BEGIN

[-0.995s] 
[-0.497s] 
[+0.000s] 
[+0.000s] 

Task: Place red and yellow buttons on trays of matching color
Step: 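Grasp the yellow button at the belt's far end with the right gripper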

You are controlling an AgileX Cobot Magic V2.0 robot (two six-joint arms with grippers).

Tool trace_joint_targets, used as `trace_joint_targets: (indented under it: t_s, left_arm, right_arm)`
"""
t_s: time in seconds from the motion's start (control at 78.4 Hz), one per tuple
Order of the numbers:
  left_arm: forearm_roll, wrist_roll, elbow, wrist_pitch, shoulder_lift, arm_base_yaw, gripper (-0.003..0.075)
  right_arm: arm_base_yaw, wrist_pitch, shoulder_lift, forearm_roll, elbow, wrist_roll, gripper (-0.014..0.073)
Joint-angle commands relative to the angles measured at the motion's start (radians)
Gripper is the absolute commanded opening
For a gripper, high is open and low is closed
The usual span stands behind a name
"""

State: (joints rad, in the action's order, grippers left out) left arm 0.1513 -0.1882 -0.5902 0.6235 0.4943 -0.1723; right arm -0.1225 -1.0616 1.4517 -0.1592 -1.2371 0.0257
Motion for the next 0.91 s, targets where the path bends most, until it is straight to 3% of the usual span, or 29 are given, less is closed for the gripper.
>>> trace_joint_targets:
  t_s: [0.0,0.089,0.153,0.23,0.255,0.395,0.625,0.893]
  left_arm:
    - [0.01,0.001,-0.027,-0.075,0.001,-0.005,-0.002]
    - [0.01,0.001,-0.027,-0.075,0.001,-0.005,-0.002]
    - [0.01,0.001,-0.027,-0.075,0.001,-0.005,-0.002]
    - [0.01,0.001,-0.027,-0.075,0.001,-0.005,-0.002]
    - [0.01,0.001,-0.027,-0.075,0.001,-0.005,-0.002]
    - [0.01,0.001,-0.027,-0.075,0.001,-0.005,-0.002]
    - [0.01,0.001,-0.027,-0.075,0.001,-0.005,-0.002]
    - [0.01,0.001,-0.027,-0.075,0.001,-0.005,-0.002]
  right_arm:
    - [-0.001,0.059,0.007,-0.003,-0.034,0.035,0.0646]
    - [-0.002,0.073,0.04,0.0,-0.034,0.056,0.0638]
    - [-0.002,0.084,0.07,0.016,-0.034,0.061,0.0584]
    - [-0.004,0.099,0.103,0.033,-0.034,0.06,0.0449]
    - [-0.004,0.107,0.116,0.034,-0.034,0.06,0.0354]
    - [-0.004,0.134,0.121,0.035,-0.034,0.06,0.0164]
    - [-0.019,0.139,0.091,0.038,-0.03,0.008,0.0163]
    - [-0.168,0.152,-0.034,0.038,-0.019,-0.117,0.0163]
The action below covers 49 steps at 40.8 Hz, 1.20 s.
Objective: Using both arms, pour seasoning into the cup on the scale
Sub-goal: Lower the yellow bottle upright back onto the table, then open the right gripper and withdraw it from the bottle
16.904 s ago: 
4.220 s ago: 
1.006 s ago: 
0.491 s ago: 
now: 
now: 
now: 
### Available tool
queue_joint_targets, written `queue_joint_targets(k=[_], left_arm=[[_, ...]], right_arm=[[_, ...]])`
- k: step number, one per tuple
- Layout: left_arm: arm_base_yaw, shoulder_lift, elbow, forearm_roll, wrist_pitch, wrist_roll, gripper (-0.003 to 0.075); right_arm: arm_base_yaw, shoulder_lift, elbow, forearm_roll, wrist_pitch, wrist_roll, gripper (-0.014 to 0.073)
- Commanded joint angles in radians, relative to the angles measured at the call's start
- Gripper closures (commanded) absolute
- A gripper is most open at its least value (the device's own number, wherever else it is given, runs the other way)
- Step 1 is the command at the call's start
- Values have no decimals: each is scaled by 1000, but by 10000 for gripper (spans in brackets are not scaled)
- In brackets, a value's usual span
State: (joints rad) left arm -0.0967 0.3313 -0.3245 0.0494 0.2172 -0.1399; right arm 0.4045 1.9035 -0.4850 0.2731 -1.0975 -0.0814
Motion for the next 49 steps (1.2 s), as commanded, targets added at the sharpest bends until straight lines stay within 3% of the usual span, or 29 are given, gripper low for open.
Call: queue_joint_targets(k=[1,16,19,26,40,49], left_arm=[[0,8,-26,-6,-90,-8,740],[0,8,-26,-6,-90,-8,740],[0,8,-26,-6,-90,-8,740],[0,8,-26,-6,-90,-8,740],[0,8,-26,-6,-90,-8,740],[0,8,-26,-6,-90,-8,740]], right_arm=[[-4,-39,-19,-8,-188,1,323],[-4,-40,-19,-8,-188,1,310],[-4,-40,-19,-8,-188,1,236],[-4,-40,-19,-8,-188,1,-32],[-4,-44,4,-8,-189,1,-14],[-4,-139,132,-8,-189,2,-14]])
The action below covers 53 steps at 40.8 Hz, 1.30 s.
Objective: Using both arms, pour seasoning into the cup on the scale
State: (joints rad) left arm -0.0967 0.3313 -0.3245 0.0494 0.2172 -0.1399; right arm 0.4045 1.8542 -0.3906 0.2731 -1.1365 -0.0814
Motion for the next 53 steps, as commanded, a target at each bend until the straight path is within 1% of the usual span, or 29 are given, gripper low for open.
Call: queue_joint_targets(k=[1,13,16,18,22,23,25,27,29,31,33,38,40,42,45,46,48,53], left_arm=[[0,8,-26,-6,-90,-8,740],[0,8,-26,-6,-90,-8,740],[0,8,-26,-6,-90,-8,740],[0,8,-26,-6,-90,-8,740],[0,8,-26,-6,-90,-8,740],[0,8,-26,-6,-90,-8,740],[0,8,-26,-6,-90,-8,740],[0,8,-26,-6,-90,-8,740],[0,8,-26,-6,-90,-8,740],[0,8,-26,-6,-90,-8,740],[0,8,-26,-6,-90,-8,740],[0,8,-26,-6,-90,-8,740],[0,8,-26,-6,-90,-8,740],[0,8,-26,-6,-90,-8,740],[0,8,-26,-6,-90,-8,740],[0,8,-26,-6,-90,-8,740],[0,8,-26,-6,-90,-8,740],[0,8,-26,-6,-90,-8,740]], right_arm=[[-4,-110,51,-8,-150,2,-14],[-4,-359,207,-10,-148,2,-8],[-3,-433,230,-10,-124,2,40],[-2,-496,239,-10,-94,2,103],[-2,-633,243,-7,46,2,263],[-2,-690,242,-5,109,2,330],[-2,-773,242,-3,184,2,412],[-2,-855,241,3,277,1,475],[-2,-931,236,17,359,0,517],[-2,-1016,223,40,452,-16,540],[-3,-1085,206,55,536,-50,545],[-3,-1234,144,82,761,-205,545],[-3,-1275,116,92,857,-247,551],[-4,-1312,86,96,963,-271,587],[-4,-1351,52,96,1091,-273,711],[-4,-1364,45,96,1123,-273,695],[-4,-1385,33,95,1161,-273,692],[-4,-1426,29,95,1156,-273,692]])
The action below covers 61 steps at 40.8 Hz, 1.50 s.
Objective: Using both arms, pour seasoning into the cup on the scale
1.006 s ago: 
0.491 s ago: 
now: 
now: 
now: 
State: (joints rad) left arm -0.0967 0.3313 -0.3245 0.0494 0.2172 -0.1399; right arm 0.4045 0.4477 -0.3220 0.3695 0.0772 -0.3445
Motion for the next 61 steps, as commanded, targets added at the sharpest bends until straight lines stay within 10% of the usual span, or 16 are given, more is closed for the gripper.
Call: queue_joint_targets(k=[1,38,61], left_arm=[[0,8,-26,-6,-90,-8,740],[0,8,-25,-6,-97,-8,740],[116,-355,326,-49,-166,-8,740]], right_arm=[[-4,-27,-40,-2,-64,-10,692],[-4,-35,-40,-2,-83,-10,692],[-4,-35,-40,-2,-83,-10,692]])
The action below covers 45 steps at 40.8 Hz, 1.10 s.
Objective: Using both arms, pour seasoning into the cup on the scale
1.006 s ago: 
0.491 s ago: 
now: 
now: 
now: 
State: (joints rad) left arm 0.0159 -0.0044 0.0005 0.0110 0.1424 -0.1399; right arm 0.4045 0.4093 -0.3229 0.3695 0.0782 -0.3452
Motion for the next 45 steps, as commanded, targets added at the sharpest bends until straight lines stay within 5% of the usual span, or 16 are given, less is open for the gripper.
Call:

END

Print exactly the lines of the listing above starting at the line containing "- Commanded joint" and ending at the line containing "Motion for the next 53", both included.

SOLUTION TO THIS PROBLEM:
- Commanded joint angles in radians, relative to the angles measured at the call's start
- Gripper closures (commanded) absolute
- A gripper is most open at its least value (the device's own number, wherever else it is given, runs the other way)
- Step 1 is the command at the call's start
- Values have no decimals: each is scaled by 1000, but by 10000 for gripper (spans in brackets are not scaled)
- In brackets, a value's usual span
State: (joints rad) left arm -0.0967 0.3313 -0.3245 0.0494 0.2172 -0.1399; right arm 0.4045 1.9035 -0.4850 0.2731 -1.0975 -0.0814
Motion for the next 49 steps (1.2 s), as commanded, targets added at the sharpest bends until straight lines stay within 3% of the usual span, or 29 are given, gripper low for open.
Call: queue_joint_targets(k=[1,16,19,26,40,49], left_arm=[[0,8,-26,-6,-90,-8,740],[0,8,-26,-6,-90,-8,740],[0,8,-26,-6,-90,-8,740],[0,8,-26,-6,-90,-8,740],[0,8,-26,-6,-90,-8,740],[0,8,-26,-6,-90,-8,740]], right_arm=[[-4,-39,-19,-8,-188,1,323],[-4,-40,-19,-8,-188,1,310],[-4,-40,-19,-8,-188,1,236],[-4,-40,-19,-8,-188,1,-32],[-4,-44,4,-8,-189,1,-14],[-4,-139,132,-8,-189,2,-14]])
The action below covers 53 steps at 40.8 Hz, 1.30 s.
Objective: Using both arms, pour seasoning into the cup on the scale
State: (joints rad) left arm -0.0967 0.3313 -0.3245 0.0494 0.2172 -0.1399; right arm 0.4045 1.8542 -0.3906 0.2731 -1.1365 -0.0814
Motion for the next 53 steps, as commanded, a target at each bend until the straight path is within 1% of the usual span, or 29 are given, gripper low for open.

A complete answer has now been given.